START SUPPLIED DATA

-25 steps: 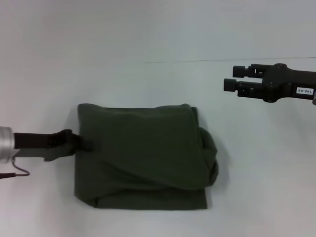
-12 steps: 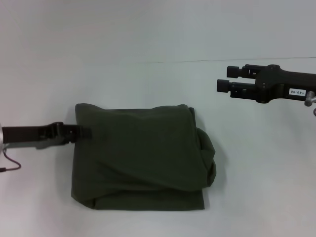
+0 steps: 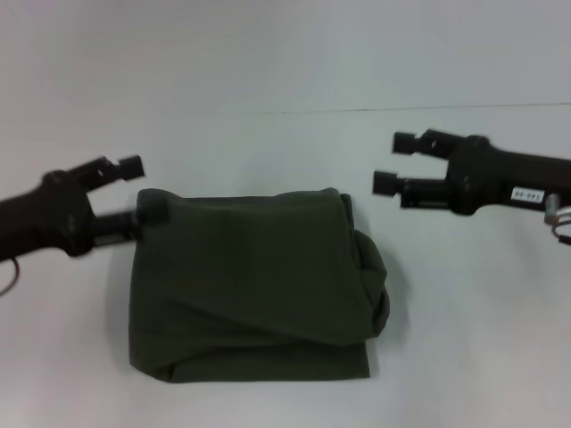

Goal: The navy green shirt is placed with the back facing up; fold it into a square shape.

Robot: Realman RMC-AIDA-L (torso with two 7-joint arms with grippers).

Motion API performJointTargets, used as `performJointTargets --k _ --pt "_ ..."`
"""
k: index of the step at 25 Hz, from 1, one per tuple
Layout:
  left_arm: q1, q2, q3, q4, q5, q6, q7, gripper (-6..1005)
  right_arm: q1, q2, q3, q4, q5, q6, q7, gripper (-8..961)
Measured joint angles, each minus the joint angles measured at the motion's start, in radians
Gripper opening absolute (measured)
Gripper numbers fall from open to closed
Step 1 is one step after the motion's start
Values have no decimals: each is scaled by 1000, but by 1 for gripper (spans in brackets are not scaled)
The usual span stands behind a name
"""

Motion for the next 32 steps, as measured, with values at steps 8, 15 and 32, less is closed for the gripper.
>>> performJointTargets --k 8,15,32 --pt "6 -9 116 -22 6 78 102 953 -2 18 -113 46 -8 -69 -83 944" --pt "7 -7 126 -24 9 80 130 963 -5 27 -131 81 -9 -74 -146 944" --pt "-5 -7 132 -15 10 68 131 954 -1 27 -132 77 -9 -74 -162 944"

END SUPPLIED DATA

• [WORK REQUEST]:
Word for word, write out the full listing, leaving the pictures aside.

• [ANSWER TO THIS TASK]:
-25 steps: 
-12 steps: 
+0 steps: 

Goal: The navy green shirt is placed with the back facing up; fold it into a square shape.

Robot: Realman RMC-AIDA-L (torso with two 7-joint arms with grippers).

Motion API performJointTargets, used as `performJointTargets --k _ --pt "_ ..."`
"""
k: index of the step at 25 Hz, from 1, one per tuple
Layout:
  left_arm: q1, q2, q3, q4, q5, q6, q7, gripper (-6..1005)
  right_arm: q1, q2, q3, q4, q5, q6, q7, gripper (-8..961)
Measured joint angles, each minus the joint angles measured at the motion's start, in radians
Gripper opening absolute (measured)
Gripper numbers fall from open to closed
Step 1 is one step after the motion's start
Values have no decimals: each is scaled by 1000, but by 1 for gripper (spans in brackets are not scaled)
The usual span stands behind a name
"""

Motion for the next 32 steps, as measured, with values at steps 8, 15 and 32, less is closed for the gripper.
>>> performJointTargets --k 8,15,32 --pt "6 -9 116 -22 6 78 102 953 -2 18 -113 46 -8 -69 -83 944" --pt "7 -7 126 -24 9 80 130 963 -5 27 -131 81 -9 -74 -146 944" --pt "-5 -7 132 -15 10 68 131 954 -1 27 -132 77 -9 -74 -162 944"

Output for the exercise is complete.